Tidak ada yang menyampaikan informasi itu pada Litani. Karena orang-orang di kantor NAKA tidak ada satupun yang tahu soal hubungan Litani dan Kaivan. Mereka menganggap Litani tidak akan tertarik pada informasi remeh versi karyawan NAKA yang lain, dan menganggap itu hanyalah sebuah bahan ghibah iseng para kacung untuk mengisi waktu luang mereka. Yang mereka tahu hubungan antara Kaivan dan Litani hanyalah partner kerja dan Litani adalah anak angkat dalam keluarga Naratama yang tentunya menjadi orang penting di NAKA dan satu lagi paling wajib dihindari oleh para bawahan karena dianggap Litani adalah mata-mata bagi si bos. Padahal nasib Litani sama seperti karyawan lainnya. Sama-sama b***k korporat, kacung, bawahan. Tidak ada spesial-spesialnya. Tapi tetap saja image itu seolah melekat dalam diri Litani. Ditambah juga memang pembawaannya yang terlalu serius ketika di kantor. Lengkap sudah dia menjadi salah satu yang wajib dihindari oleh kacung yang lainnya.
“Desainer itu sering maen ke kantor NAKA setelah acara traktiran Starbuck itu?”
“Itu saya belum paham, Bu. Kenapa, Bu? Bu Litani butuh informasi soal itu? Kalau memang butuh biar saya coba cari tahu sama junior arsitek yang ngandang di kantor selama kita di Samarinda,” tawar Meghi.
“Terserah, sih. Saya sebenarnya butuh nggak butuh soal informasi itu.”
“Oh, mungkin Bu Litani dikirim Pak Kaivan ya, buat nyari tahu pendapat karyawan tentang Kak Helena? Menurut saya mereka cocok. Sama-sama good looking, berasal dari kalangan konglomerat dan sama-sama punya otak gemilang,” puji Meghi tidak ada hentinya. “Nggak kebayang kayak apa nanti kalau mereka berdua punya anak. Pasti ganteng dan cantik anak-anaknya.”
Jujur Litani muak pada setiap pujian yang dilontarkan oleh personal assistant-nya itu. Padahal gadis itu juga baru sekali ketemu perempuan yang bernama Helena. Tapi sudah bilang cocok-cocok saja. Gerutu Litani setelah panggilan telepon berakhir.
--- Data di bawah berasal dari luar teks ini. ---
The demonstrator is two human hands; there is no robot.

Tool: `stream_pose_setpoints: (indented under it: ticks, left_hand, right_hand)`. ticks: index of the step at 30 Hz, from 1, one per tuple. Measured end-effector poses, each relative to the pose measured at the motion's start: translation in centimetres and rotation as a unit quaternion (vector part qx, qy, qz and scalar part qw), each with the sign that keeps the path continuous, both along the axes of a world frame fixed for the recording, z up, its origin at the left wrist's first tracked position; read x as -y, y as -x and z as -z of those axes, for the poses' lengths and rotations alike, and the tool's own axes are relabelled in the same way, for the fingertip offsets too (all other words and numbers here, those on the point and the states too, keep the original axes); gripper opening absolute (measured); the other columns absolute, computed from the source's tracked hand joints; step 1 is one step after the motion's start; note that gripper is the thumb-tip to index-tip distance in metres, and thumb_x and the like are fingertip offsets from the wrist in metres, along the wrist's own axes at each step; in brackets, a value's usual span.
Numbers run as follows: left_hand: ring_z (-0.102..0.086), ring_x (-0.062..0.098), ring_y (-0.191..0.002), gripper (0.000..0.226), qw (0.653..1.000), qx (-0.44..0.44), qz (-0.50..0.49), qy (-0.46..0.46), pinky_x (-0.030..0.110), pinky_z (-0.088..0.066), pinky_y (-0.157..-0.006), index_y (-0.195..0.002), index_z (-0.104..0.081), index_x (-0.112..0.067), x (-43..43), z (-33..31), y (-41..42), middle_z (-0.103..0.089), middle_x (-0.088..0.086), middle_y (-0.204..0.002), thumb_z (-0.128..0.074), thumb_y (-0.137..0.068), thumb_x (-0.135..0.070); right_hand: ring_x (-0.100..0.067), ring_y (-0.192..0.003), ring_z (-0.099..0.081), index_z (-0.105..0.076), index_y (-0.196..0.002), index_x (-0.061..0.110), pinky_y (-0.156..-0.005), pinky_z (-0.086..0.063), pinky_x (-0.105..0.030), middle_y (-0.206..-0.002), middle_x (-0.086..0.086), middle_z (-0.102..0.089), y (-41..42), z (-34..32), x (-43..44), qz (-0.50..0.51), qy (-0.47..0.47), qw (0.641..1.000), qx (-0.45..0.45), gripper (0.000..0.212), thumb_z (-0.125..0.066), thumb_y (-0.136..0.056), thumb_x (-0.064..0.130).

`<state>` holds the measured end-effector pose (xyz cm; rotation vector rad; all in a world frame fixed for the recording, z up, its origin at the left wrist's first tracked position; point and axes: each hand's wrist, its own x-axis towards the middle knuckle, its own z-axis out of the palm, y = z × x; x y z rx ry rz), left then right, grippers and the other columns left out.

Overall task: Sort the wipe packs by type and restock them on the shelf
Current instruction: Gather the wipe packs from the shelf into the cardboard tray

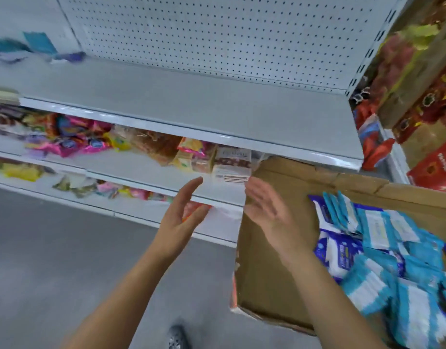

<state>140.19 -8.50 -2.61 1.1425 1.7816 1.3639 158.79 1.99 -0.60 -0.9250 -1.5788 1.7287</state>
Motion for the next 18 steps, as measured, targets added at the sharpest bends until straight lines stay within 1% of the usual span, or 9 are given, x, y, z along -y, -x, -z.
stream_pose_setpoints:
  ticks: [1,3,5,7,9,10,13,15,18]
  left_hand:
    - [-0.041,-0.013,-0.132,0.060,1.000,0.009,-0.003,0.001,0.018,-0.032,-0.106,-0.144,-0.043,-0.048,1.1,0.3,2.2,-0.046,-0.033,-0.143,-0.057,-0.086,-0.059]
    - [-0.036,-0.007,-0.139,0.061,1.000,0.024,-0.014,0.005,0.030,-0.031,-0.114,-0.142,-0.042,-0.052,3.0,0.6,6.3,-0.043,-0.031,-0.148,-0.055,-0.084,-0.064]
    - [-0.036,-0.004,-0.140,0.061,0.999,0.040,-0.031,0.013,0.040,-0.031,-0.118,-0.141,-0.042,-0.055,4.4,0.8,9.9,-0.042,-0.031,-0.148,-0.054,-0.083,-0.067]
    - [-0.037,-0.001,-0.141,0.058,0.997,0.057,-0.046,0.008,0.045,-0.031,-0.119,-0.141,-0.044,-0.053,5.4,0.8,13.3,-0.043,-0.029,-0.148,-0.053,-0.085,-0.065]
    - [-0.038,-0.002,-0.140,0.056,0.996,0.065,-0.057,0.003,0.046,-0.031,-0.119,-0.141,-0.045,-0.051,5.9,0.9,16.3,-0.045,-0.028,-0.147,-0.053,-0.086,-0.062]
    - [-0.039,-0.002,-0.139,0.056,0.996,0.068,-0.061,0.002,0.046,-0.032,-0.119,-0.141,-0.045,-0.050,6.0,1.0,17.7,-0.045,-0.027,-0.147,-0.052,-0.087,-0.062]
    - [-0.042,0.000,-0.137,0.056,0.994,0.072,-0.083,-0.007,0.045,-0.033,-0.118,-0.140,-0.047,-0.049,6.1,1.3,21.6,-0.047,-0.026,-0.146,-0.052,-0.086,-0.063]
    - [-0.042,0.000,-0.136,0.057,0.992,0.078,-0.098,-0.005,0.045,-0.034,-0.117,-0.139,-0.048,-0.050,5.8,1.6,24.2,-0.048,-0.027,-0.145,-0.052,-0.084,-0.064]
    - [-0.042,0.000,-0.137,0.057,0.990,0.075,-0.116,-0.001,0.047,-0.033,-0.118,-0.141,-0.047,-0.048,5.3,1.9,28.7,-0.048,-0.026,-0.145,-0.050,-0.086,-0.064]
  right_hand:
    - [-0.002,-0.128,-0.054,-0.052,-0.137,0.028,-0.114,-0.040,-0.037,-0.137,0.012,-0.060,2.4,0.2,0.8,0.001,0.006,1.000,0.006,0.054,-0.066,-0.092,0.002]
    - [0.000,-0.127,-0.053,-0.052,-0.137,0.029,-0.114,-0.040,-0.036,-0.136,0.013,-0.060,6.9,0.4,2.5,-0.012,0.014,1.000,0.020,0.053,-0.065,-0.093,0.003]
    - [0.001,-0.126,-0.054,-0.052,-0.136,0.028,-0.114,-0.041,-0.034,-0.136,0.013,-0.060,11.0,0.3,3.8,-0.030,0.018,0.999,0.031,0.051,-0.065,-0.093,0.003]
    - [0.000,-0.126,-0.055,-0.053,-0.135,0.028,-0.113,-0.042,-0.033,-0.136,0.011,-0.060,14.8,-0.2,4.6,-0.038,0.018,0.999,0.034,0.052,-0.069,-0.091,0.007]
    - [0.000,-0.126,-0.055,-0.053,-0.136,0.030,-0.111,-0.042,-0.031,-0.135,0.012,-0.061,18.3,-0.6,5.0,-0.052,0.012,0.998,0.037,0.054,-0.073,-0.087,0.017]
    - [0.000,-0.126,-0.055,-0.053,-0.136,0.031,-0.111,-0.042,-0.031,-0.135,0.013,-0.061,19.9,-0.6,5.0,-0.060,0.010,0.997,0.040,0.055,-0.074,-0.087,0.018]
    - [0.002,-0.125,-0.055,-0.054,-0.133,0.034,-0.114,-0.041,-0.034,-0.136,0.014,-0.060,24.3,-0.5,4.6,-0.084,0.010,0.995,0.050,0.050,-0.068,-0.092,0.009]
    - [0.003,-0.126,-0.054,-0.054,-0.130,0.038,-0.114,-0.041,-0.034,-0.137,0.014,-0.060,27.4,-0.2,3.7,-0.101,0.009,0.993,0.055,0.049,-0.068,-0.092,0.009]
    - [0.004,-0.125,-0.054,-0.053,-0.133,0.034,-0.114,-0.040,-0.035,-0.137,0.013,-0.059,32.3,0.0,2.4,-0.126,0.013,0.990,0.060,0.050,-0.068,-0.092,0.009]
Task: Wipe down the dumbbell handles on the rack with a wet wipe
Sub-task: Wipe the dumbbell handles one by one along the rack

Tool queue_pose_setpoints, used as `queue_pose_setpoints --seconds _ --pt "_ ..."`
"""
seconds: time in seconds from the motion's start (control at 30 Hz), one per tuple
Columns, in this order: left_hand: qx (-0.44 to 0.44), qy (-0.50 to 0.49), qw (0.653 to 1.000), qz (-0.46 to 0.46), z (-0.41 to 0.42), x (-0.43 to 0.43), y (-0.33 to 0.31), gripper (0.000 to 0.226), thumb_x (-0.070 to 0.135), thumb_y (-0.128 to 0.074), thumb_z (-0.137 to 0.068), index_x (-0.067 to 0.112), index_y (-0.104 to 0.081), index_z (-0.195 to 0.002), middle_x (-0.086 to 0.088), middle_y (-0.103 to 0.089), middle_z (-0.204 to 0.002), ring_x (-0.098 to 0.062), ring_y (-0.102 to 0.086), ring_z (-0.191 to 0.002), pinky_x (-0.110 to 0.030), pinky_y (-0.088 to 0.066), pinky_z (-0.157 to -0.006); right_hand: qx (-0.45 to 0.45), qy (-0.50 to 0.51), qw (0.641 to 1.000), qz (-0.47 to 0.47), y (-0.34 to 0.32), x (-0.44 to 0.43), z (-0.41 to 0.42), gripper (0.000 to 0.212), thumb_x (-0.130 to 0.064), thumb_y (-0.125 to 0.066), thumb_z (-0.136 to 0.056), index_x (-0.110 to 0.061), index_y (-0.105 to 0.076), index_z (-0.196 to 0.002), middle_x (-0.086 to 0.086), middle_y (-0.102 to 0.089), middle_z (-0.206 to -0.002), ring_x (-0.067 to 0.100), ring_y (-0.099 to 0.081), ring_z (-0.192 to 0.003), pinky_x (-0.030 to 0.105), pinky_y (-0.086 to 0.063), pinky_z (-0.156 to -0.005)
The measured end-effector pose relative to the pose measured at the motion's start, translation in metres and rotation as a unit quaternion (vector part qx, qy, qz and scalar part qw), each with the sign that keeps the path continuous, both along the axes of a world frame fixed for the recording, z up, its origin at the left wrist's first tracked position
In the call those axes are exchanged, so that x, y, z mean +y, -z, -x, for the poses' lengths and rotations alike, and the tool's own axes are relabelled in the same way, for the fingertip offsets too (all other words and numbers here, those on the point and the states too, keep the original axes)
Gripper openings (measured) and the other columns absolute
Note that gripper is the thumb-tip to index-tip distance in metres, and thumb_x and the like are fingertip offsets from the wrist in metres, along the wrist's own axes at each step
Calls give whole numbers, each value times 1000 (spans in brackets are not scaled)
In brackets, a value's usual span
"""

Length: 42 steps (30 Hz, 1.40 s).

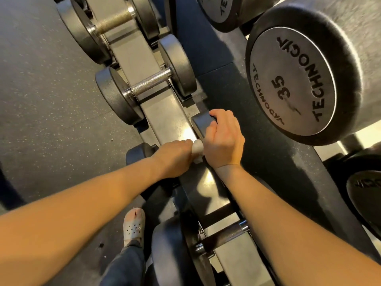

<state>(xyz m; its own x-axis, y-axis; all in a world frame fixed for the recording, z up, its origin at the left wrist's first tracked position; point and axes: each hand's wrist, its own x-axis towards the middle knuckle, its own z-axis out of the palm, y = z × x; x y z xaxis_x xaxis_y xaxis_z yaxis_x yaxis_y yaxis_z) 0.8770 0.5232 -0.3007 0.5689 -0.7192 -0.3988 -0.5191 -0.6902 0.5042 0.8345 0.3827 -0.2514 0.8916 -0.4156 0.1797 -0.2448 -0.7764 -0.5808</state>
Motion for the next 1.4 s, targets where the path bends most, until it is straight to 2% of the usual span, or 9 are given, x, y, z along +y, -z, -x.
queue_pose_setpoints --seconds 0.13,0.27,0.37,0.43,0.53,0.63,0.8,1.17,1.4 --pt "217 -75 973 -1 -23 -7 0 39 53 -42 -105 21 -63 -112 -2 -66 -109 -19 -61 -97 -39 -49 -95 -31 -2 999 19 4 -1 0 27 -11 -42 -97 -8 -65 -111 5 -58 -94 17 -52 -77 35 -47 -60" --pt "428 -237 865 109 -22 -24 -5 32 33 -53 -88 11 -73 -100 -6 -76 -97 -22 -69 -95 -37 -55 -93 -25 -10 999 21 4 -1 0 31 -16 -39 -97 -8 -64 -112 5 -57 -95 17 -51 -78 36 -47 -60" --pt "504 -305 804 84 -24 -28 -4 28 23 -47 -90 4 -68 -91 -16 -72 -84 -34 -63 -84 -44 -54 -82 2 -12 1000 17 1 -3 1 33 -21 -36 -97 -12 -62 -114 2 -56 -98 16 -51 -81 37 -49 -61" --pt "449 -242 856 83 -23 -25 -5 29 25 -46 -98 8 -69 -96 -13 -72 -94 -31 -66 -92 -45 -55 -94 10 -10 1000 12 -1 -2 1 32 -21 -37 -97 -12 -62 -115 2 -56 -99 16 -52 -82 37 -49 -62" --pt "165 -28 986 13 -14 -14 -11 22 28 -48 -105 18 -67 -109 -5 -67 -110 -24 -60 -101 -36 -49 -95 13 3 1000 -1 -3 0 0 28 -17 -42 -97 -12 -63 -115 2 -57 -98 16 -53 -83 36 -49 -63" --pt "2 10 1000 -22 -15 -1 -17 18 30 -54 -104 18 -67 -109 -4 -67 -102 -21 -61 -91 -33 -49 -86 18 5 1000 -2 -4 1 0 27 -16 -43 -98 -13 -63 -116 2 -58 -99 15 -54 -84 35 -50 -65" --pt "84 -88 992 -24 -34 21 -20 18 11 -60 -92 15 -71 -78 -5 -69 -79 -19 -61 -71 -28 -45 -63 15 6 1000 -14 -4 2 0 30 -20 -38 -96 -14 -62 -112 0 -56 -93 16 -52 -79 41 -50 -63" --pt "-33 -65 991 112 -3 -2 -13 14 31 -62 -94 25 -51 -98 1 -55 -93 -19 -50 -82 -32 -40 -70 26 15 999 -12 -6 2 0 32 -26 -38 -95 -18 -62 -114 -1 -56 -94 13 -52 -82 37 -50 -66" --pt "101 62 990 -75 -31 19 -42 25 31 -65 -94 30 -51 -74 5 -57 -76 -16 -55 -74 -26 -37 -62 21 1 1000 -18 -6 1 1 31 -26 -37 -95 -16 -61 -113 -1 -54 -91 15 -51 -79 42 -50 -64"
Namun dia tidak bisa berbuat banyak untuk menghentikan pujian-pujian pada Helena yang dilontarkan oleh Meghi beberapa saat yang lalu. Tidak mungkin dia berteriak keras di speaker ponsel mengatakan bahwa dia adalah kekasih Kaivan. Yang ada semuanya akan kacau balau. Litani akan kehilangan segalanya kalau sampai nekat melakukan hal itu. Dia tahu mulut Meghi bisa disumpal rapat jika menyangkut soal pekerjaan. Tapi di luar itu, mulutnya akan jadi seperti petasan imlek.
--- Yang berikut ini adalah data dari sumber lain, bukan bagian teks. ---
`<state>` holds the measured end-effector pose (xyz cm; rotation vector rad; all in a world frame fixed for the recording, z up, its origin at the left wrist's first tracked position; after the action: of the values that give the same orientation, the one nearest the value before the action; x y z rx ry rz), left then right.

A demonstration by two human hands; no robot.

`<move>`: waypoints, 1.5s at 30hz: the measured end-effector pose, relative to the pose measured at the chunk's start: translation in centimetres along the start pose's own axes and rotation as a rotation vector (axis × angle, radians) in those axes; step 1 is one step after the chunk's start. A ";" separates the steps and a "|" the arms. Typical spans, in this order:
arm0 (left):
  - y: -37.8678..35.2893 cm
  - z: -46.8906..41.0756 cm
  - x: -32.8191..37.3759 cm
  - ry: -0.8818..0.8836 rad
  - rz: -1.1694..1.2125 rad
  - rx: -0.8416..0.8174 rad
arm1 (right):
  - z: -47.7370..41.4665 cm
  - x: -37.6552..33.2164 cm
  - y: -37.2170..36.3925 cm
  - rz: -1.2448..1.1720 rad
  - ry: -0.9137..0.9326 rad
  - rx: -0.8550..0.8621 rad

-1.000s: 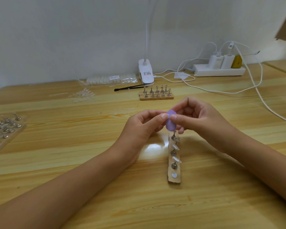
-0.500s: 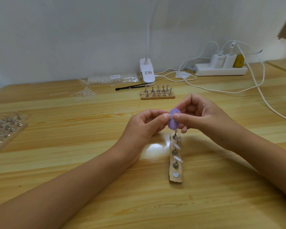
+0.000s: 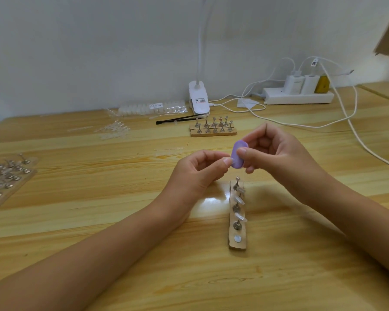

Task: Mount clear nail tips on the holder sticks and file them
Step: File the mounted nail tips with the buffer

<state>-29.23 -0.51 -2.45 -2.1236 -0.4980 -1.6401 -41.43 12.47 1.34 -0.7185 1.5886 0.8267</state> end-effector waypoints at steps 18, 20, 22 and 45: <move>0.1 -0.2 0.2 0.059 0.110 0.073 | 0.3 -0.1 -0.4 0.062 -0.076 -0.093; 0.0 -0.1 0.4 0.059 0.130 0.075 | 0.3 0.0 -0.4 0.059 -0.076 -0.075; -0.1 -0.1 0.5 0.051 0.157 0.076 | 0.2 0.0 -0.4 0.052 -0.083 -0.080; 0.2 -0.1 0.9 0.063 0.293 0.095 | -0.2 0.3 0.5 -0.159 -0.045 -0.109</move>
<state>-28.99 -0.67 -1.54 -1.9617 -0.2265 -1.4821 -41.95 12.61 1.15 -0.8867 1.4345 0.8109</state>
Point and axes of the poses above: each hand's wrist, its own z-axis away from the middle knuckle, its own y-axis out of the back of the hand, x = y × z, the point moved 1 cm from there along -z, towards the middle knuckle, and after that the axes turned 9 degrees about -y, right-handed, at the moved point
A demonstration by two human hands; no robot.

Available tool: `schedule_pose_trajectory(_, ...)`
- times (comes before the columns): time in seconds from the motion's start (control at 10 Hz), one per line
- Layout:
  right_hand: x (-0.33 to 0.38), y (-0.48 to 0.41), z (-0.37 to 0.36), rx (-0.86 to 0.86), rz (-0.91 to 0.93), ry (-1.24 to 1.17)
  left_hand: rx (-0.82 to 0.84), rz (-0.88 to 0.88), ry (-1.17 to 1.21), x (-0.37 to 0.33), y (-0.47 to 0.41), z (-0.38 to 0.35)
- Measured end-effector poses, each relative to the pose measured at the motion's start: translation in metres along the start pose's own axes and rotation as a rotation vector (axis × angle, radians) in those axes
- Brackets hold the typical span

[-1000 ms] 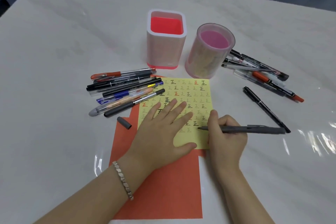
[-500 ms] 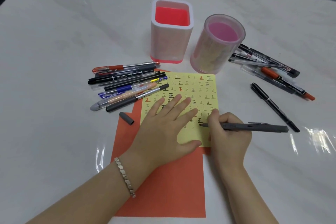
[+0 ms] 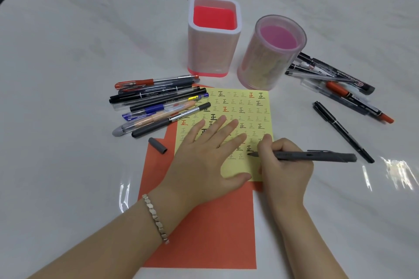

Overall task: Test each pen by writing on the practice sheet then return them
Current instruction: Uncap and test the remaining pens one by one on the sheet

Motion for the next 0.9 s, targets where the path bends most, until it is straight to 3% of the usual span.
schedule_pose_trajectory(0.9,-0.0042,-0.0011,0.0031,-0.013,-0.006,-0.060,-0.014,-0.001,-0.006,-0.0003,-0.0005,0.0011)
Point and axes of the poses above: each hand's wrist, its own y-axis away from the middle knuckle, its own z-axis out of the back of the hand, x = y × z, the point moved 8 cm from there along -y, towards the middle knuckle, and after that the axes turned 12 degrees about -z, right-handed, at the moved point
Litani cukup berminat pada hasil informasi yang ditawarkan oleh Meghi. Dia bahkan sampai berpura-pura menjadi seperti yang dikatakan oleh Meghi demi bisa meminta bantuan Meghi untuk mencari tahu soal Helena dari junior arsitek atau karyawan lain yang kebetulan tidak ada kerja lapangan selama dirinya berada di Samarinda.
Jantung Litani berdebar tak menentu menanti kabar dari Meghi. Gadis itu menjanjikan akan memberi informasinya setelah makan siang karena dia baru bisa mencari informasinya saat jam istirahat makan siang.
Kalaupun kecurigaannya memang terbukti benar, apa yang harus dia lakukan sekarang? Mundur dan merelakan Kaivan begitu saja? Ah, tidak, tidak. Hal itu akan menjadi alternatif terakhir yang akan diambilnya untuk hubungannya dengan Kaivan. Namun bila mengingat kebiasaan keluarga Naratama yang sudah menyiapkan jodoh untuk masing-masing anggota keluarga yang dianggap sudah siap menikah, rasanya nyali Litani sudah terlanjur ciut duluan sebelum melangkah maju untuk mempertahankan Kaivan tetap berada di sisinya.